Sunday, June 06, 2004

da dee dee dum da dee dum da dee dum. da da dee da dee dum da dee dum da dee dum. blah blah blah.......
the trouble with love is.....it can tear your heart apart....make your heart believe a lie.....and it's stronger than your pride.....hm....wonder why these lyrices are still stuck in my head....i am not in love...and i do not love anyone...well maybe i do...just not consiously....meh...
hm....some reason...addicted to like music that's only beats. but i hate beat boxes....hm...whack...
man....i don't know what's wrong...but i really like feel like crap....and i'm pissed off...but maybe i'm just tired...sighs sighs.
synonyms to apathy.... Insensibility; unfeelingness; indifference; unconcern; stoicism; supineness; sluggishness.

so basically....indifference. meh.....do you really live life apathetically?
sighs....i think i'm falling in love with the first cute guy i see....or at least saw...this is sooo disgusting.....args...i'm going through that phase again....eww....ewww.....
i'm just stressing about way too much a little to late...sighs sighs.....but meh...whateva.....
sighs sighs....i don't know why....but all i can think of to say is this....when i learn to drive...the first person i go to see purposely is to go see you....and this person....you know who you are...... i think you do and hope that you do know at least. but meh....time will tell. it's dangerous to drive...and i suck at it....i can only pray that i will get better....
well i was reading one of those boooks on psychology as i normally do...since my interest is only in psychology or at least how one's mind begins to think. i think it is interesting...but you may not. but anyways....one thing really affected me when i came to reading this little line that was only about a 4 worded sentence. it goes like this, "apthy results to nothing." and to that i add this....nothing results from apathy. yes....many say that i am apathetic.....but yet i am more sensetive than most. weird aye?

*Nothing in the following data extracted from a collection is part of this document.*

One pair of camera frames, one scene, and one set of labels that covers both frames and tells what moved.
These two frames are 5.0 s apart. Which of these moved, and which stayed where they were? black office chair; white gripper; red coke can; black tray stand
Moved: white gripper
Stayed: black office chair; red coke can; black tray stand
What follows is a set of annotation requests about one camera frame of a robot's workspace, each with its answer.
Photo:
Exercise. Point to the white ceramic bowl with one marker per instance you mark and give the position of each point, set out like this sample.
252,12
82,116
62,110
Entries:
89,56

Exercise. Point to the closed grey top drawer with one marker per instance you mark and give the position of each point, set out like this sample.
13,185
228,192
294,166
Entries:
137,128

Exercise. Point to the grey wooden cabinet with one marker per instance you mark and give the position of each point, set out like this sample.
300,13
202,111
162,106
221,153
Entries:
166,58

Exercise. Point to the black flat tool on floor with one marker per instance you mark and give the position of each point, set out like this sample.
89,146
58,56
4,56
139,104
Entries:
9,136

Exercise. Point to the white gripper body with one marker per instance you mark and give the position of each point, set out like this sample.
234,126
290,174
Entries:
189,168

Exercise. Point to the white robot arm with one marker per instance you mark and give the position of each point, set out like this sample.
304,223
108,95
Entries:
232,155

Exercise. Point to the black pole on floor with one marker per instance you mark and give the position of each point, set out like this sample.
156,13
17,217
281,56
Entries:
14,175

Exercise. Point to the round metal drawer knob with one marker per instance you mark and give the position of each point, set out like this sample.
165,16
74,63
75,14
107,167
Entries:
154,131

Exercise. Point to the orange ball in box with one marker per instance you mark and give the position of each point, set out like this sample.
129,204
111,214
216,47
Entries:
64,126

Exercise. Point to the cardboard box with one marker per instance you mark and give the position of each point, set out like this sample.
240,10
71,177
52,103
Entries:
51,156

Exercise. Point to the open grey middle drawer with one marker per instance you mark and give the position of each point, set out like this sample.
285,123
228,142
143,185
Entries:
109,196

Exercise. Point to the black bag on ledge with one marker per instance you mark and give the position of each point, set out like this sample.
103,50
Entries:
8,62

the past is what defines us as being us.....but it's how we live to what affected us in the past that really counts. so rather shall i say it is the way we live because of the past that defines us. it is unimportant of what happened in the past, but how you reacted and are reacting to it that matters. but saying it that way still makes the past important doesn't it? i don't know how to make the past sound unimportant....but maybe it's more like the past is important...it's just a matter of if you dwell on it or not.

oh...on the topic of the past...great topic....the sermon was about the past too. and i started to cry....it was like practically talking to me for some reason. sighs sighs. i can't really remember how he said it...but he said something that went like this. the past shouldn't hinders you as a christian. the little gap that the past has created was meant to be there to be filled with the love a GOD. that emptiness is important. you yearn for love after hardships....it's normal....but the love of GOD is and will and should be what fills that yearning.